## TASK BRIEF
Could you please count how many lines in the data below hold the string "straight"? Reply with only the number.

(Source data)

'''

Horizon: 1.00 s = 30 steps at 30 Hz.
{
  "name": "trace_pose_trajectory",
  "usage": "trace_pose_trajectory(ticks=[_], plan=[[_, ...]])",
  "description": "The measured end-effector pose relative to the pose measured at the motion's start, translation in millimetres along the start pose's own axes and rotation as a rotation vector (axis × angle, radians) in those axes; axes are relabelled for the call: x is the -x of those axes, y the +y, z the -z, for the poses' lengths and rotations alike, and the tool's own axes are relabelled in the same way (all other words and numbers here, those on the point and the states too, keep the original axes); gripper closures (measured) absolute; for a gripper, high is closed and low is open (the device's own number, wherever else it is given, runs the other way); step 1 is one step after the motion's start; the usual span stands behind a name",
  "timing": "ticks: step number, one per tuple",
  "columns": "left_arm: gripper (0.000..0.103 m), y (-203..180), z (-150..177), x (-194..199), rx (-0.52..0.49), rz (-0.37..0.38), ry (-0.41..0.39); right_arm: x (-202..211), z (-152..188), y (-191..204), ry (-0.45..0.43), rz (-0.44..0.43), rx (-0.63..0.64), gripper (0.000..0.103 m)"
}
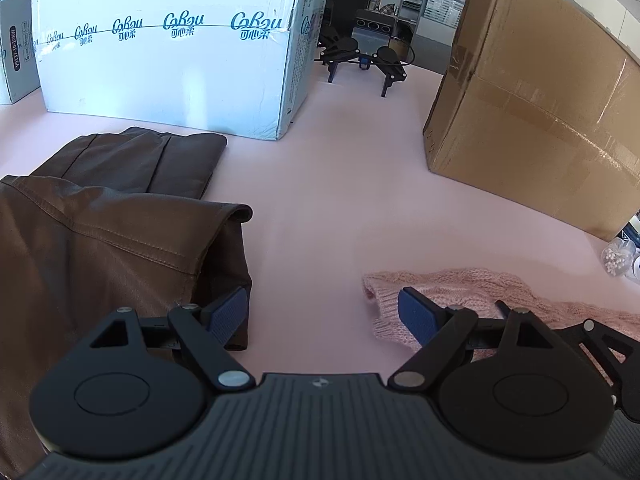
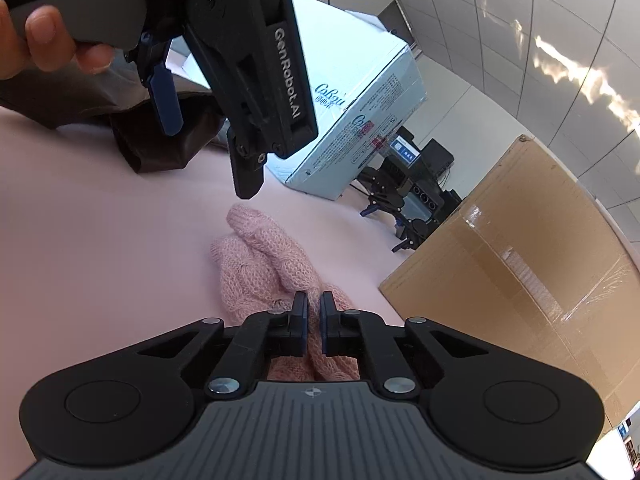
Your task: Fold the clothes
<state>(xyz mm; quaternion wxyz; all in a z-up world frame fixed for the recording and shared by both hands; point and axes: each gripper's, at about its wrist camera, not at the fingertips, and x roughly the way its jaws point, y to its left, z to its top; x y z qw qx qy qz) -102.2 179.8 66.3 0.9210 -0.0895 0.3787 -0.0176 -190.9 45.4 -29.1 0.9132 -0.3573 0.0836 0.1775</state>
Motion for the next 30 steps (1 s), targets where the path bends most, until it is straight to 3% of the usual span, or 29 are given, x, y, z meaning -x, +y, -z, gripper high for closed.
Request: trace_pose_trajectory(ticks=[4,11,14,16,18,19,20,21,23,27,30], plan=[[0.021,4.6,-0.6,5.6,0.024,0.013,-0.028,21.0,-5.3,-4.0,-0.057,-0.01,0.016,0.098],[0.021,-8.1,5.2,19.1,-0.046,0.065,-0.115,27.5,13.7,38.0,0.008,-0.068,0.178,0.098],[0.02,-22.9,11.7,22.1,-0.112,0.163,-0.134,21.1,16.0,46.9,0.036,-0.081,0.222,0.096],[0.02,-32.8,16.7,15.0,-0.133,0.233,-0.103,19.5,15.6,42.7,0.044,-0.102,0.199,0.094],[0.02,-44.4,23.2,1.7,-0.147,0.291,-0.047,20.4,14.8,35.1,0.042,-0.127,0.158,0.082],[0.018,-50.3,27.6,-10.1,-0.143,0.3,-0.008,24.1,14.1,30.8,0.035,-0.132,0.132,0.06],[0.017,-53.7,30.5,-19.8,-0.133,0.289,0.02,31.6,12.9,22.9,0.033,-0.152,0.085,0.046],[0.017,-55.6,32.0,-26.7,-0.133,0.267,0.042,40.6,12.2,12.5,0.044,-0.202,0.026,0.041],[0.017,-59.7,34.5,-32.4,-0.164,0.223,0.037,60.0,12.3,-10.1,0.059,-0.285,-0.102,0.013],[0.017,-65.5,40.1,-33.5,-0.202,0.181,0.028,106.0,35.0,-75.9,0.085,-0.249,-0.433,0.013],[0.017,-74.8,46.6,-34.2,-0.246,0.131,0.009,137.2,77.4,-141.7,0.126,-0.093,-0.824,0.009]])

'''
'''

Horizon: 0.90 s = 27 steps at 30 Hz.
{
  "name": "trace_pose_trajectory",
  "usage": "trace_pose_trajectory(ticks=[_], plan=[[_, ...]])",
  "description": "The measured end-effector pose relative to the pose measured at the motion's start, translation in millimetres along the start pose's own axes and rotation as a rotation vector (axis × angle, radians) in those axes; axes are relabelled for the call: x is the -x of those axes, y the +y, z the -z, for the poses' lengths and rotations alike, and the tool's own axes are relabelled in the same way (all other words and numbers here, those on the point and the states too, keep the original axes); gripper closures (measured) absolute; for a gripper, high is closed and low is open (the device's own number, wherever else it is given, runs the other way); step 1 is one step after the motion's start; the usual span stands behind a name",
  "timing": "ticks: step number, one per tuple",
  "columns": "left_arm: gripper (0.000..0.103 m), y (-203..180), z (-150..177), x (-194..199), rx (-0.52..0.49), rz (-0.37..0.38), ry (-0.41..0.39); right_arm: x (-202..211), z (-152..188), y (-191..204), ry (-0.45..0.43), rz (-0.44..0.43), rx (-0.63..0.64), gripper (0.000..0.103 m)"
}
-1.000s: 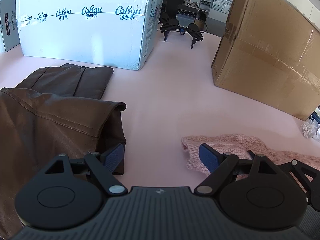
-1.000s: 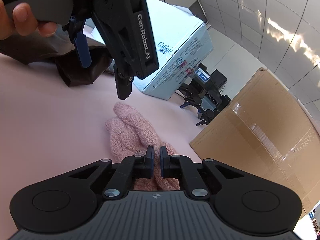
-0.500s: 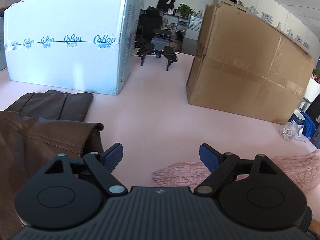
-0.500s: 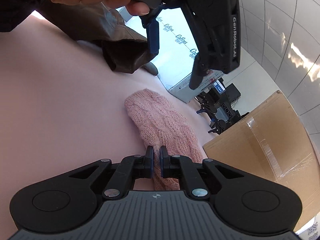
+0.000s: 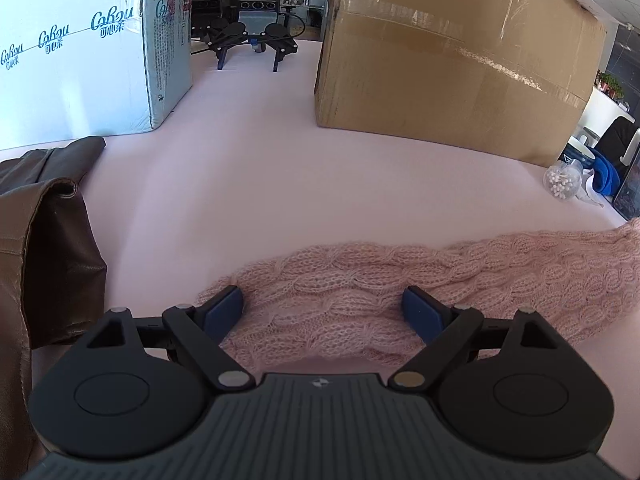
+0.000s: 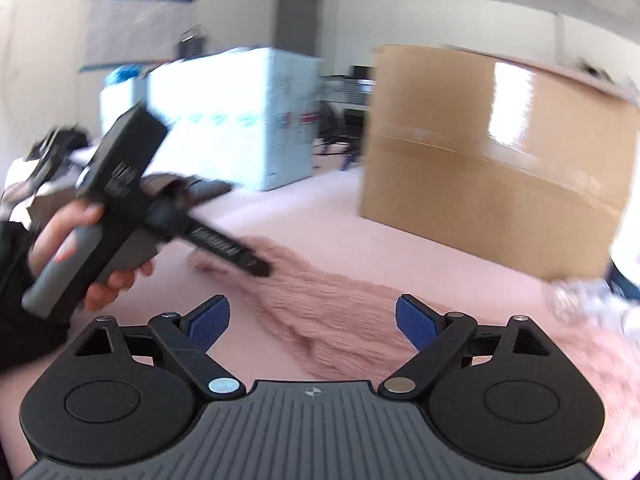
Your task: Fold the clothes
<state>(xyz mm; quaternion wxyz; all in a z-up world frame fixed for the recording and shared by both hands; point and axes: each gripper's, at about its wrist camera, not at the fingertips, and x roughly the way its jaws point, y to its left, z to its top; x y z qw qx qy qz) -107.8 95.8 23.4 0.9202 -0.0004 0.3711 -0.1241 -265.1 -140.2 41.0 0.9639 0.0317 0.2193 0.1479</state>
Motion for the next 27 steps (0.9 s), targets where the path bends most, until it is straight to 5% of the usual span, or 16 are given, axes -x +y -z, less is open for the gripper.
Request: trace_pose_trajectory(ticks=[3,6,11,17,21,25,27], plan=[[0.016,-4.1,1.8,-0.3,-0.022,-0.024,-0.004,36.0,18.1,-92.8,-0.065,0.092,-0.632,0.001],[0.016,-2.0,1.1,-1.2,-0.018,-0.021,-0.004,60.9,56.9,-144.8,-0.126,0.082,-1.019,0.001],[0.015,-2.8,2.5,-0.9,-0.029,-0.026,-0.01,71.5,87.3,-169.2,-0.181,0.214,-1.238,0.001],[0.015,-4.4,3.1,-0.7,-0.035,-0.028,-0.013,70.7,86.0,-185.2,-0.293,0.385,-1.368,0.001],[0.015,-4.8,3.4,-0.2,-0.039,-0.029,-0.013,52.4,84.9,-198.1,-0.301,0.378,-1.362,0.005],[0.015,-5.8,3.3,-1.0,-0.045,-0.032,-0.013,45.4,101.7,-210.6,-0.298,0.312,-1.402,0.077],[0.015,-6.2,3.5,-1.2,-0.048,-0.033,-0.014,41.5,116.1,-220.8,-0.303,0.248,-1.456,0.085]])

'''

## RESULT FOR THIS TASK
2